- Task to complete: Reproduce, from the lines below, exactly the stretch that begins at the line containing "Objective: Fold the" and ends at the line containing "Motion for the", both included.

*** Begin section ***

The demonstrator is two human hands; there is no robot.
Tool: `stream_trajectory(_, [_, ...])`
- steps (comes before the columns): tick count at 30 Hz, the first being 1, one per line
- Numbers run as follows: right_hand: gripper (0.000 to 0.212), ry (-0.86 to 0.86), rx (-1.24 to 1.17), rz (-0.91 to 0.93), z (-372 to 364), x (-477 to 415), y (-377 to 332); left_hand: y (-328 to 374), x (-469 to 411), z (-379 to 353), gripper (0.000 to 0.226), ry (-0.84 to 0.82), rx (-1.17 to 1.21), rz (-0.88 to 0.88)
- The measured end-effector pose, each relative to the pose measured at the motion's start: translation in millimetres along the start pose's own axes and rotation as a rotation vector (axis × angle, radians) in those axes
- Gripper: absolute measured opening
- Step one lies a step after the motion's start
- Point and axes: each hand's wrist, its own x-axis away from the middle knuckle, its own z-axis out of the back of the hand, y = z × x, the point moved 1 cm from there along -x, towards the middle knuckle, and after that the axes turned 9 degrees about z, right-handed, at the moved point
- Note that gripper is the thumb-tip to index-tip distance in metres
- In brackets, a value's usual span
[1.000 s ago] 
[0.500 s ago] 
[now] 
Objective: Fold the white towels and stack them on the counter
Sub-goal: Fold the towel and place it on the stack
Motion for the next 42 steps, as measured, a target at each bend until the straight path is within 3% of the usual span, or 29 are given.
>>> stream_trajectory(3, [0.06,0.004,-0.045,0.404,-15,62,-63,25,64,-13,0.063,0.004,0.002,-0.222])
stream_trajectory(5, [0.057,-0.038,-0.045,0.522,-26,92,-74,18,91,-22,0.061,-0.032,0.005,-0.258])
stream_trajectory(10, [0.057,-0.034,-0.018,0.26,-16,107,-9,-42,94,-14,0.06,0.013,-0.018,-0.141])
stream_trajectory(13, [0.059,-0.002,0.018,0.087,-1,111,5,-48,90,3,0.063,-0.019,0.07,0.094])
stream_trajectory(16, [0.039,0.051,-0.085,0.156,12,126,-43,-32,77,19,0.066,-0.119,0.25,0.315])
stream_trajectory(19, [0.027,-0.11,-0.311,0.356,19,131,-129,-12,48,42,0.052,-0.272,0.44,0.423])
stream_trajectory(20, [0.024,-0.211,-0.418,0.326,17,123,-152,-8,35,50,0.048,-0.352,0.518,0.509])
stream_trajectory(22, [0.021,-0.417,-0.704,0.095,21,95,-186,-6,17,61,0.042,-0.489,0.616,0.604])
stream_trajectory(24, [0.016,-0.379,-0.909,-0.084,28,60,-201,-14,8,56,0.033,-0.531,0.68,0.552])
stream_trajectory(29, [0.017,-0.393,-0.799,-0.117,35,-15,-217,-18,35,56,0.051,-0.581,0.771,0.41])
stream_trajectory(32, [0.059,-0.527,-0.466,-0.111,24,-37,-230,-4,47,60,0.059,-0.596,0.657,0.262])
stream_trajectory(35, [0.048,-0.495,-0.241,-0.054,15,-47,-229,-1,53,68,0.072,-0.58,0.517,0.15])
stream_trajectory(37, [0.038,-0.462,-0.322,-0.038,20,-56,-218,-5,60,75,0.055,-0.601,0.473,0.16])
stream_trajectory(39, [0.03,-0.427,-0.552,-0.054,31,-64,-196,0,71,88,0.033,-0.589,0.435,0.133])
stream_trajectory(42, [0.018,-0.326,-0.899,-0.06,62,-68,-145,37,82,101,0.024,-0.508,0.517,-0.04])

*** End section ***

- Result of the task:
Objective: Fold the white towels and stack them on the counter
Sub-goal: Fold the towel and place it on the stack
Motion for the next 42 steps, as measured, a target at each bend until the straight path is within 3% of the usual span, or 29 are given.

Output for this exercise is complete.